Indiana courts have squarely held that "where a negligence claim is based upon the failure of a product to perform as expected and the plaintiff suffers only economic damages, no recovery may be had in negligence; instead, the buyer's remedy lies in contract." Rispens, 621 N.E.2d at 1089; Prairie Production, Inc. v. Agchem Division-Pennwalt Corporation and MBM, 514 N.E.2d 1299, 1304 (Ind.Ct.App. 1987.) Otherwise, the buyer could circumvent the statutory framework intended to govern warranties and remedies for commercial transactions. Prairie, 514 N.E.2d at 1304. Therefore, defendants' counterclaims in tort fail as a matter of law. c. Summary
The Court notes that courts have applied the doctrine of negligent misrepresentation, or, constructive fraud, to situations in which the parties are in a buyer-seller relationship. See Mullen v. Cogdell, 643 N.E.2d 390, 401 (Ind.Ct.App. 1994); Scott v. Bodor, 571 N.E.2d 313 (Ind.Ct.App. 1991). Courts have not done so, however, where Article 2 of the UCC governed the commercial transaction. Rispens, 621 N.E.2d at 1089.

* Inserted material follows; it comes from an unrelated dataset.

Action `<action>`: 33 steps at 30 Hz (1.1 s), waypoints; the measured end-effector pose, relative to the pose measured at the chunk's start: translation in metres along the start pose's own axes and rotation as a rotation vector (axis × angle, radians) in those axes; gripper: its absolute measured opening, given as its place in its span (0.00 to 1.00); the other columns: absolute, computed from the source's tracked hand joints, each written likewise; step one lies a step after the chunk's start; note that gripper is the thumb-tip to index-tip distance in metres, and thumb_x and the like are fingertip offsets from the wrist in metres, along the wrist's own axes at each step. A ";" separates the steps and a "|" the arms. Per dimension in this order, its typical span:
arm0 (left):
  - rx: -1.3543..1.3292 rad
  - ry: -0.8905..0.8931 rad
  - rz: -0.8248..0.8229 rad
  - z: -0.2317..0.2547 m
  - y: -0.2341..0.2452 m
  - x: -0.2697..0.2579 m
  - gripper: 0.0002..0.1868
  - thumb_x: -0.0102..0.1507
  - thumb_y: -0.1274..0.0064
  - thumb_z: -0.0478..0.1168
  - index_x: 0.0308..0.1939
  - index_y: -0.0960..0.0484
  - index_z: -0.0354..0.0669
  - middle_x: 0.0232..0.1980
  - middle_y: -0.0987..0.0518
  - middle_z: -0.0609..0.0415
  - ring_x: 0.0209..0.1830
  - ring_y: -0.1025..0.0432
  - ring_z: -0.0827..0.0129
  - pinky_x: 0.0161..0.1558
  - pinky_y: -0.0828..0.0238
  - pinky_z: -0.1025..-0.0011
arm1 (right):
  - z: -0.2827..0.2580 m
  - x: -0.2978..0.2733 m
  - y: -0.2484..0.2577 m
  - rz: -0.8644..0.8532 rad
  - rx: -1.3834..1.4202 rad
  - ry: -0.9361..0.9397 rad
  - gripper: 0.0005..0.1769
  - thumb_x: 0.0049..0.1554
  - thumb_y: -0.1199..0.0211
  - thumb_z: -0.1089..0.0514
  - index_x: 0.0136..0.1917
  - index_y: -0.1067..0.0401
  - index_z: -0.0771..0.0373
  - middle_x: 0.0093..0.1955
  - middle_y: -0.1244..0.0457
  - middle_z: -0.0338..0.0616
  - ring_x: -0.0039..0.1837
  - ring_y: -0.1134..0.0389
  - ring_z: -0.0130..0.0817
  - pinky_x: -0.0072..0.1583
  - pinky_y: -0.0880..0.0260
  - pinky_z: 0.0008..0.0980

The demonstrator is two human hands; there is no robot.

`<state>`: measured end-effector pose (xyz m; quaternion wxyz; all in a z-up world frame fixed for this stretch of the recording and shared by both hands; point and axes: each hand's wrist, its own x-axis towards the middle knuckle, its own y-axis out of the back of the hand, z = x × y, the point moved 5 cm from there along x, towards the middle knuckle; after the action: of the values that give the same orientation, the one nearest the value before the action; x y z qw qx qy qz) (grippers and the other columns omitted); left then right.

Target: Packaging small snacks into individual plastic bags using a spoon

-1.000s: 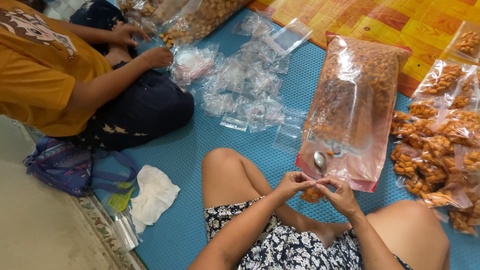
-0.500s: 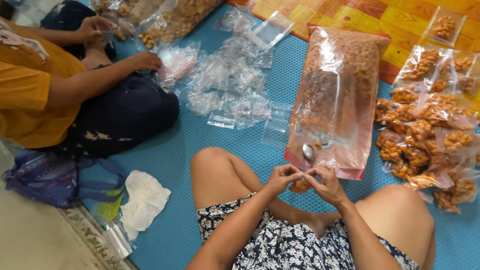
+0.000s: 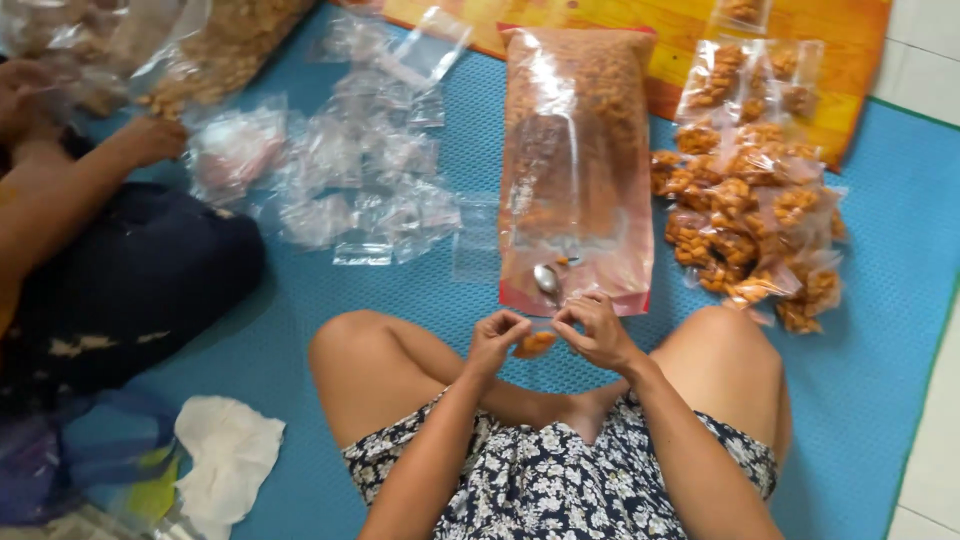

In summary, the Court finds that plaintiff is not entitled to summary judgment on defendants' counterclaims in contract. The contract contains express and implied warranties as to the performance capacity of the MOVAX that were neither waived nor modified. Defendants' exclusive remedy of "repair or replace" fails of its essential purpose. Therefore, should defendants establish that plaintiff is in breach, defendants may obtain compensatory damages, but they may not obtain consequential damages. The issue of breach, however, may not be decided on summary judgment. Specifically, outstanding issues of material fact exist as to (1) the reason why the MOVAX ultimately proved to be ineffective and (2) whether plaintiff adequately performed application engineering. Plaintiff is nevertheless entitled to summary judgment on defendants' counterclaims for consequential damages and defendants' counterclaims in tort.
III. Conclusion
For the foregoing reasons, the Court denies plaintiff's motion for summary judgment on the issue of whether it is the true and lawful owner of the MOVAX. The Court also denies plaintiff's motion for partial summary judgment on defendants' counterclaims in contract, except that the Court grants plaintiff's motion for summary judgment on defendants' claims for consequential damages. The Court grants summary judgment on defendants' counterclaims in tort.